Avandia has been hit with new restrictions by Canadian regulatory authorities following reports that the controversial diabetes drug puts patients at a higher risk for heart attacks and other cardiac problems. The new Canadian Avandia restrictions will no doubt further weaken sales of the medication, which had already fallen 60% since questions about the drug’s safety were first raised.
The new Avandia restrictions were requested by Health Canada, the agency which regulates drugs in that country. Health Canada said that its request was prompted by reports of adverse events linked to Avandia, as well as published studies that indicated it put users at an increased risk for heart problems. Those studies included one published in May by the Cleveland Clinic that showed that patients taking Avandia had a 43-percent higher risk of having a heart attack.
GlaxoSmithKline, the manufacturer of Avandia, sent a letter to Canadian health professionals informing them that Avandia can no longer be prescribed as monotherapy for type 2 diabetes, except when metformin use is contraindicated or not tolerated. Health Canada has also withdrawn its approval for Avandia to be used in combination with a sulfonylurea, except when metformin is contraindicated or not tolerated. Finally, the letter said that treatment with Avandia is now is now contraindicated in patients with any stage of heart failure.

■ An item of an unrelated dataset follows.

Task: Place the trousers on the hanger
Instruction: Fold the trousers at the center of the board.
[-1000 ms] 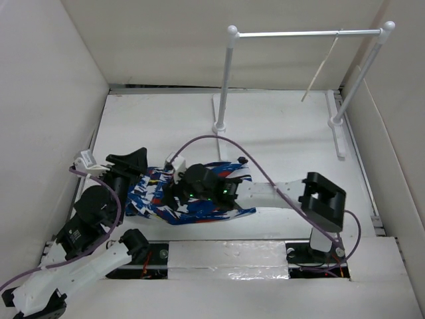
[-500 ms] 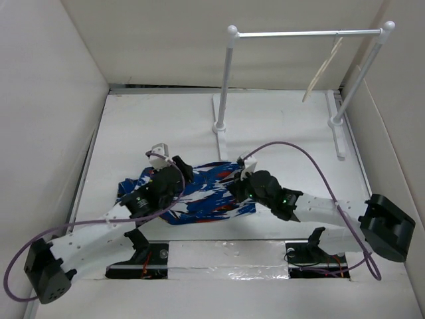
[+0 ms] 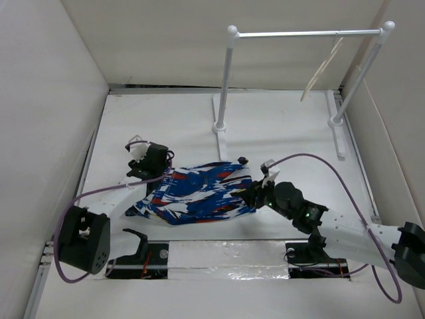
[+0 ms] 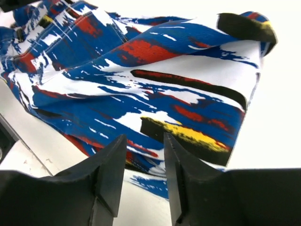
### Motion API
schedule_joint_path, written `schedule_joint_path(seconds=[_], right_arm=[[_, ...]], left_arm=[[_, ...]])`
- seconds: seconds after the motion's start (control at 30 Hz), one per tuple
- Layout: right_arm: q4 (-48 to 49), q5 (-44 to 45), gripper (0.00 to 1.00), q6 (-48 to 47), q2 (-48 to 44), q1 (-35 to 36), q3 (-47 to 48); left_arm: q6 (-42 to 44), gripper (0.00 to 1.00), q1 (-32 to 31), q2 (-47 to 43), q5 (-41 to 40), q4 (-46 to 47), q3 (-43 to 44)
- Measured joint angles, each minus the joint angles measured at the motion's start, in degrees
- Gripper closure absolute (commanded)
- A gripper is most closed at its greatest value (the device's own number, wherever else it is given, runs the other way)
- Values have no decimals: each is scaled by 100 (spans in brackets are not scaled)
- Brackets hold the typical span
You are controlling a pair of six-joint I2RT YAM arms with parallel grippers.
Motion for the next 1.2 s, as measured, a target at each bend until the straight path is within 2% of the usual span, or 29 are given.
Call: schedule_joint_path(seconds=[0.1,0.3,0.33,0.43,0.7,0.9,1.0,1.03,1.1,1.2], right_arm=[[-157,9,47,-9,-566,-79,-284],[-745,-162,46,-129,-1239,-426,-570],[-791,-216,46,-157,-1311,-490,-603],[-881,-396,47,-216,-1462,-691,-706],[-857,-1165,52,-452,-1377,-1349,-914],[-785,-1578,52,-533,-1386,-1467,-968],[-758,-1738,50,-544,-1373,-1508,-1021],[-737,-1790,50,-542,-1353,-1539,-1025],[-667,-1875,49,-542,-1311,-1598,-1045],[-538,-2057,53,-518,-1198,-1753,-1128]], left_arm=[[13,41,133,424,-76,-103,229],[9,40,391,916,-267,-439,643],[15,36,457,975,-284,-490,713],[87,33,710,1187,-236,-601,949],[374,35,1001,1930,96,-835,1427],[527,45,1005,1996,203,-1012,1491],[544,56,1005,1996,219,-1049,1502],[555,66,1005,1996,227,-1067,1502],[568,79,1005,1996,269,-1075,1502],[581,94,1008,1996,321,-1084,1502]])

Health Canada is only the latest regulatory agency to restrict Avandia usage. Last month, the United States Department of Veterans Affairs (VA) announced that it was dropping Avandia from its prescription drug formulary. In a statement announcing the move, the VA said that it had conducted its own review and concluded that, for some patients, Avandia did not afford the same margin of safety as other diabetes medications. The VA said that it would still make Avandia available for patients who were currently taking it and wanted to continue. However, the VA urged doctors to discuss Avandia’s safety issues with these patients. But the decision means that patients not currently prescribed Avandia will not be able to get it through the VA in the future. Prior to its announcement, the VA accounted for about 8% of Avandia’s sales in the United States.

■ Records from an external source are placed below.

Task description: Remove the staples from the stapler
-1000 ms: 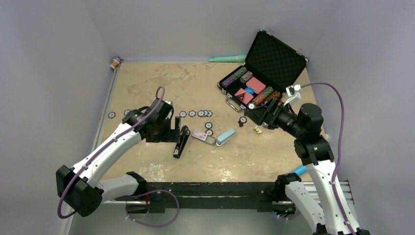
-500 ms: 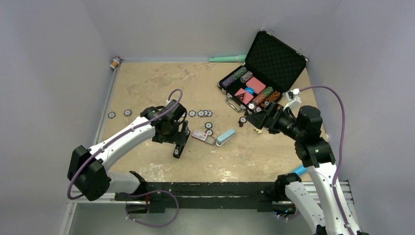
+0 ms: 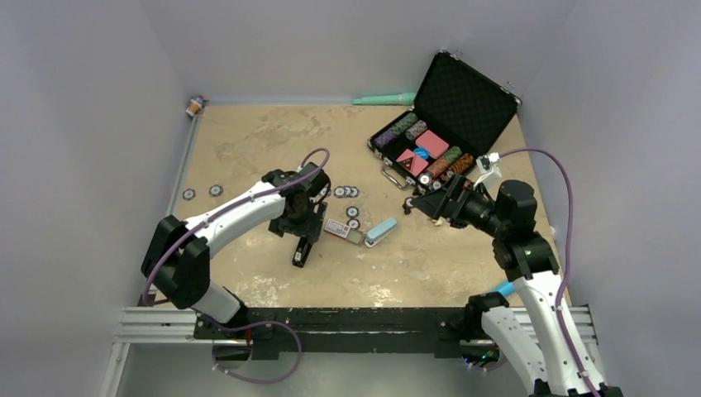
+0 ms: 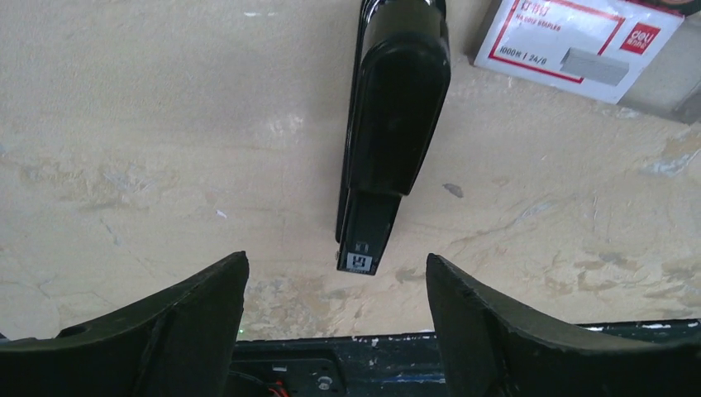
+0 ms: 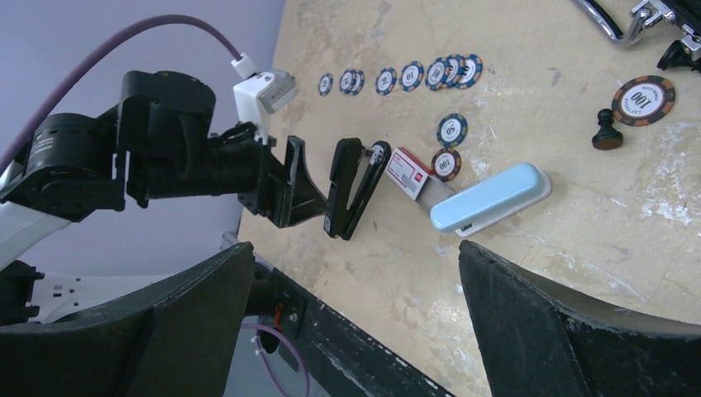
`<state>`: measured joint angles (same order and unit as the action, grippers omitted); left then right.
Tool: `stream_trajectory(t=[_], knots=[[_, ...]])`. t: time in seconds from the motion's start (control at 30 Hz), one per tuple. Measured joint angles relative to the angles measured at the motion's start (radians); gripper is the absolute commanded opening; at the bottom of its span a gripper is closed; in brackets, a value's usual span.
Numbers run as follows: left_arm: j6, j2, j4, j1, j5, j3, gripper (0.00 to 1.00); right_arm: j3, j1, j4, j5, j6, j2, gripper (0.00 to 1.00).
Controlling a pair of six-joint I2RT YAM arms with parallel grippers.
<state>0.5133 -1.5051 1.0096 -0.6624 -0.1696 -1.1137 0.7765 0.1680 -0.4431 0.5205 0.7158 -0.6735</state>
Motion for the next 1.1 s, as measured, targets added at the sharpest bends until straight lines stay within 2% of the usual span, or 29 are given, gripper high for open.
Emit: stream_trajectory(t=[0.27, 0.77, 1.1], knots=[[-0.040, -0.117, -0.052, 0.000, 0.012, -0.024, 0.80, -0.029, 0.000, 0.027, 0.021, 0.030, 0.017, 0.99], [-0.087, -0.150, -0.094, 0.014, 0.032, -0.050, 0.74, 0.013, 0.000, 0.042, 0.047, -0.005, 0.040, 0.99], [-0.087, -0.158, -0.146, 0.031, 0.042, -0.048, 0.58, 0.129, 0.000, 0.050, 0.075, -0.056, 0.043, 0.99]])
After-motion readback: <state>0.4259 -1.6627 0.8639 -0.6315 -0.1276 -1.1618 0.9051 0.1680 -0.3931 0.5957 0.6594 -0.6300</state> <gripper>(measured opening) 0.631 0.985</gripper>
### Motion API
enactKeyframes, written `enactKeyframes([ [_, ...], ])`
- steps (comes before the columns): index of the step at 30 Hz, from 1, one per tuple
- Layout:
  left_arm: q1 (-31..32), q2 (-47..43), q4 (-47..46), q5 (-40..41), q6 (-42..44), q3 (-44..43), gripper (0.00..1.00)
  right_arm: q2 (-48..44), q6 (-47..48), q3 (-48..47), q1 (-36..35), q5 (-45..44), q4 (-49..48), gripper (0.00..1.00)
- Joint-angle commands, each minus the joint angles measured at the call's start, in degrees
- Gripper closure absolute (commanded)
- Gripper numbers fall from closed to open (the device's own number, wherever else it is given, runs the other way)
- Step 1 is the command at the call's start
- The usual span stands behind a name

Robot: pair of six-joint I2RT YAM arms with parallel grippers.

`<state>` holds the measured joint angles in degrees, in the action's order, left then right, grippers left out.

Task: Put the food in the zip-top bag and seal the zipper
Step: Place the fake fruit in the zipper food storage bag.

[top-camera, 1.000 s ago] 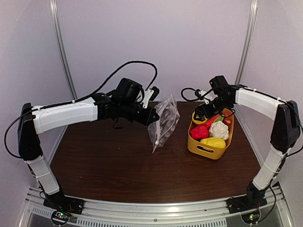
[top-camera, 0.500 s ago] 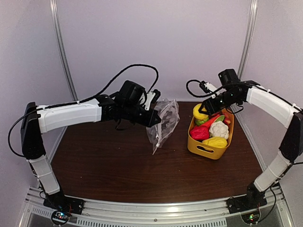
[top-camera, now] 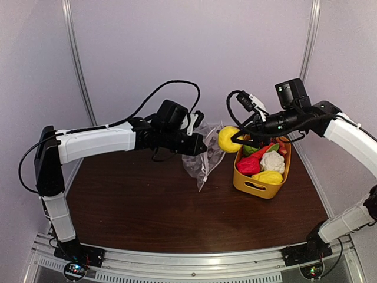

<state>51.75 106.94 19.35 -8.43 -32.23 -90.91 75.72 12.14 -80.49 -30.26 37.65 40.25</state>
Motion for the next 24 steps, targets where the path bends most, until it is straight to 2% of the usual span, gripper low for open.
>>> enactKeyframes([
  [1,1.3,0.4,-1.9,-1.0,-2.4,-3.4,1.00,4.1,-0.9,-1.6,-3.1,3.9,-0.6,0.45],
  [6,2.4,-2.3,-0.9,-0.5,-2.9,-3.5,1.00,8.6,-2.0,-4.2,-3.1,-1.9,-0.3,0.48],
  [16,3.0,-8.2,-4.8,-3.3,-5.4,1.8,1.00,9.5,-3.2,-4.4,-3.0,-17.4,-2.9,0.48],
  [24,3.7,-7.4,-7.7,-5.3,-7.1,2.5,1.00,11.3,-3.4,-6.0,-6.0,-20.1,-2.8,0.46],
])
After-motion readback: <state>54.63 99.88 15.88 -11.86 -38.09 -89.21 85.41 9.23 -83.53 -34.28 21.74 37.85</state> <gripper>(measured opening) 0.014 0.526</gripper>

In July, the Food & Drug Administration (FDA) convened a panel to discuss the issues surrounding Avandia’s heart attack risk. The panel voted 20-3 that the drug did in fact raise the chance of heart attacks, yet the panel still voted 22-1 to allow it to remain on the market. The advisory panel did recommend that stronger heart attack warnings be added to the Avandia label, and the FDA is currently working with GlaxoSmithKline to develop a black box warning for Avandia regarding heart attack risks.